Read our latest coverage of the coronavirus pandemic

Rapid Response:

Response to 'Modelling the pandemic': reconsidering the quality of evidence from epidemiological models

Dear Editor,

In this response, I take issue with the pessimistic view of Devi Sridhar and Maimuna Majumder [1] on axiomatic modeling in epidemiology and defend this way of informing nonpharmaceutical interventions. In "Modelling the pandemic," the authors claim that our current mitigation and suppression measures deployed to cope with the SARS-Cov-2 outbreak are guided by (and over-rely on) mathematical models. They highlight the reliance of mathematical models on certain assumptions and point out at the value-ladenness of decisions regarding the inclusion or exclusion of factors from such models. As a solution, the authors advise making both data and code publicly available to ensure replicability and supporting modeling with other types of evidence such as case studies of policies implemented in other countries, anecdotal evidence from frontline healthcare workers, and studies of previous epidemics.

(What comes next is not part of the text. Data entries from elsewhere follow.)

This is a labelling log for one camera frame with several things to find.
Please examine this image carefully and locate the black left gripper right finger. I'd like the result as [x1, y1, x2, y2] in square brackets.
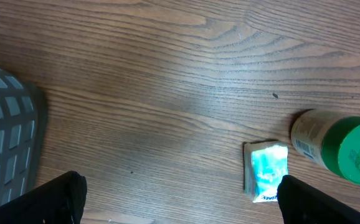
[277, 175, 360, 224]

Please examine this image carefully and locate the green lid jar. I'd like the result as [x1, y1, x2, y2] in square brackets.
[290, 110, 360, 185]

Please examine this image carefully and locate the teal tissue packet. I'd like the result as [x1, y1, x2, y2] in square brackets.
[244, 141, 288, 203]

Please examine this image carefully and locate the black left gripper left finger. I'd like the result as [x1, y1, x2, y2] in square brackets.
[0, 171, 87, 224]

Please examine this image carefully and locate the dark grey plastic basket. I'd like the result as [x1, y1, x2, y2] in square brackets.
[0, 68, 47, 206]

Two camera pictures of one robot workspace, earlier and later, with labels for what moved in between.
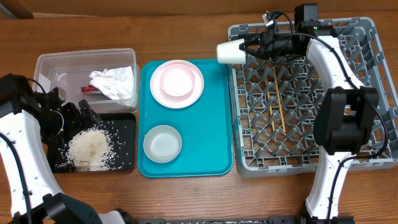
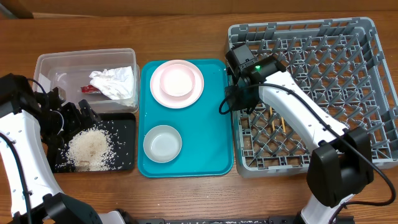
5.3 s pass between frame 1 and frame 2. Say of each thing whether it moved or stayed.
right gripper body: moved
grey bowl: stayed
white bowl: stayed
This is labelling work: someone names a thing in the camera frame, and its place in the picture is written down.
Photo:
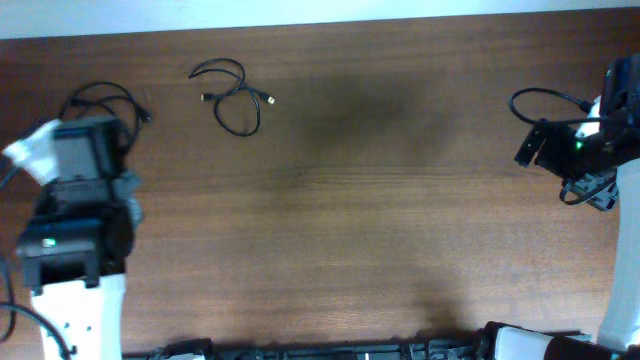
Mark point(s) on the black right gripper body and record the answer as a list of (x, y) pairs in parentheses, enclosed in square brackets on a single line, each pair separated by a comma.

Even though I lean towards the view that supporting decisions with different types of evidence is beneficial, I am concerned that we currently lack studies that assess the efficacy of nonpharmaceutical interventions other than the above mentioned models. The first study [1] employing natural experiment design to assess the response in China was published weeks after similar measures had to be introduced in other countries. Using evidence from previous outbreaks, while possibly informative, requires extrapolating results onto the current epidemic because each pathogen is characterized by specific features and infectiousness, leading to pandemics having different and sometimes unique characteristics. The data needed to identify a degree of similarity between SARS-CoV-2 and some previous outbreak is likely to be sufficient for establishing efficacy claims on its own (known in philosophical literature as the extrapolator's circle). Moreover, even though the first-hand experiences of healthcare professionals may be very informative concerning caring for Covid-19 patients (e.g., such as suggesting prone positioning [3]), they are unreliable in assessing nonpharmaceutical interventions targeting social behavior and those which are not in a healthcare environment.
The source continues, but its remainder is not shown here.